### [WORK REQUIRED]
Return the data in full, exactly as it was written.

..........

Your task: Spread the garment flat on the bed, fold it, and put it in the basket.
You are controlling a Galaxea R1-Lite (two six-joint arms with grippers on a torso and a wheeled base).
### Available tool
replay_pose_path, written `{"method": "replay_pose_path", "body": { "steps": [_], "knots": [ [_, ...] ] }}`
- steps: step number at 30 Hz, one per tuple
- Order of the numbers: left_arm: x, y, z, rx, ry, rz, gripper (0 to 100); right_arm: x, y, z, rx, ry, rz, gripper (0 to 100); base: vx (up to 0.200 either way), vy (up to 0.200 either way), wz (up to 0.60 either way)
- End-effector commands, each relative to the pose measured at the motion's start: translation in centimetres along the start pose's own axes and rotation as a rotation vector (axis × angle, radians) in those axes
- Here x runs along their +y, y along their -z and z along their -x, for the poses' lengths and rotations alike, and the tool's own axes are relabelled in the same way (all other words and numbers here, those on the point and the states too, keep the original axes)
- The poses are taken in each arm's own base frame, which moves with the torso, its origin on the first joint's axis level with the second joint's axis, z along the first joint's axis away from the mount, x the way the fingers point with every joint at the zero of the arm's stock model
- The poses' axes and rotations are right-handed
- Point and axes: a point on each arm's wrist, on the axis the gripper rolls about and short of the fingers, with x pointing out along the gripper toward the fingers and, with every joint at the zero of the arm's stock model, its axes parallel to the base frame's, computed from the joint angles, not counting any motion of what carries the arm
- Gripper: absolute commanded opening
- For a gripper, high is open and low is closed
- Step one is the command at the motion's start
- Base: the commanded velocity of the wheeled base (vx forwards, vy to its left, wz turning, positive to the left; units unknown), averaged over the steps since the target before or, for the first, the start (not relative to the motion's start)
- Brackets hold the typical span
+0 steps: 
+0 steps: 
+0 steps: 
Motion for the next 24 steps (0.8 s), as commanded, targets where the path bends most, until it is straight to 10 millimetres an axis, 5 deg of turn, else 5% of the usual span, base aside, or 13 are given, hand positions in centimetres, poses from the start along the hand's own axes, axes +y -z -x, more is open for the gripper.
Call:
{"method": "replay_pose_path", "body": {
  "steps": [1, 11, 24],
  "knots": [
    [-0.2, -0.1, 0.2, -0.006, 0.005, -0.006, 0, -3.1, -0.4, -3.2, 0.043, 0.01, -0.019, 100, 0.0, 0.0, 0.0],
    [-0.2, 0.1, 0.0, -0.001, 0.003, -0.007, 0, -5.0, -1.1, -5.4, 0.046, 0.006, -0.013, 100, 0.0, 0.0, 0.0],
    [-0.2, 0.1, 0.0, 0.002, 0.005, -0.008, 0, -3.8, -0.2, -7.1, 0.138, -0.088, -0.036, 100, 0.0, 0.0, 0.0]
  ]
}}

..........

### [RESPONSE]
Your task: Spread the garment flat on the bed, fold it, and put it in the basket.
You are controlling a Galaxea R1-Lite (two six-joint arms with grippers on a torso and a wheeled base).
### Available tool
replay_pose_path, written `{"method": "replay_pose_path", "body": { "steps": [_], "knots": [ [_, ...] ] }}`
- steps: step number at 30 Hz, one per tuple
- Order of the numbers: left_arm: x, y, z, rx, ry, rz, gripper (0 to 100); right_arm: x, y, z, rx, ry, rz, gripper (0 to 100); base: vx (up to 0.200 either way), vy (up to 0.200 either way), wz (up to 0.60 either way)
- End-effector commands, each relative to the pose measured at the motion's start: translation in centimetres along the start pose's own axes and rotation as a rotation vector (axis × angle, radians) in those axes
- Here x runs along their +y, y along their -z and z along their -x, for the poses' lengths and rotations alike, and the tool's own axes are relabelled in the same way (all other words and numbers here, those on the point and the states too, keep the original axes)
- The poses are taken in each arm's own base frame, which moves with the torso, its origin on the first joint's axis level with the second joint's axis, z along the first joint's axis away from the mount, x the way the fingers point with every joint at the zero of the arm's stock model
- The poses' axes and rotations are right-handed
- Point and axes: a point on each arm's wrist, on the axis the gripper rolls about and short of the fingers, with x pointing out along the gripper toward the fingers and, with every joint at the zero of the arm's stock model, its axes parallel to the base frame's, computed from the joint angles, not counting any motion of what carries the arm
- Gripper: absolute commanded opening
- For a gripper, high is open and low is closed
- Step one is the command at the motion's start
- Base: the commanded velocity of the wheeled base (vx forwards, vy to its left, wz turning, positive to the left; units unknown), averaged over the steps since the target before or, for the first, the start (not relative to the motion's start)
- Brackets hold the typical span
+0 steps: 
+0 steps: 
+0 steps: 
Motion for the next 24 steps (0.8 s), as commanded, targets where the path bends most, until it is straight to 10 millimetres an axis, 5 deg of turn, else 5% of the usual span, base aside, or 13 are given, hand positions in centimetres, poses from the start along the hand's own axes, axes +y -z -x, more is open for the gripper.
Call:
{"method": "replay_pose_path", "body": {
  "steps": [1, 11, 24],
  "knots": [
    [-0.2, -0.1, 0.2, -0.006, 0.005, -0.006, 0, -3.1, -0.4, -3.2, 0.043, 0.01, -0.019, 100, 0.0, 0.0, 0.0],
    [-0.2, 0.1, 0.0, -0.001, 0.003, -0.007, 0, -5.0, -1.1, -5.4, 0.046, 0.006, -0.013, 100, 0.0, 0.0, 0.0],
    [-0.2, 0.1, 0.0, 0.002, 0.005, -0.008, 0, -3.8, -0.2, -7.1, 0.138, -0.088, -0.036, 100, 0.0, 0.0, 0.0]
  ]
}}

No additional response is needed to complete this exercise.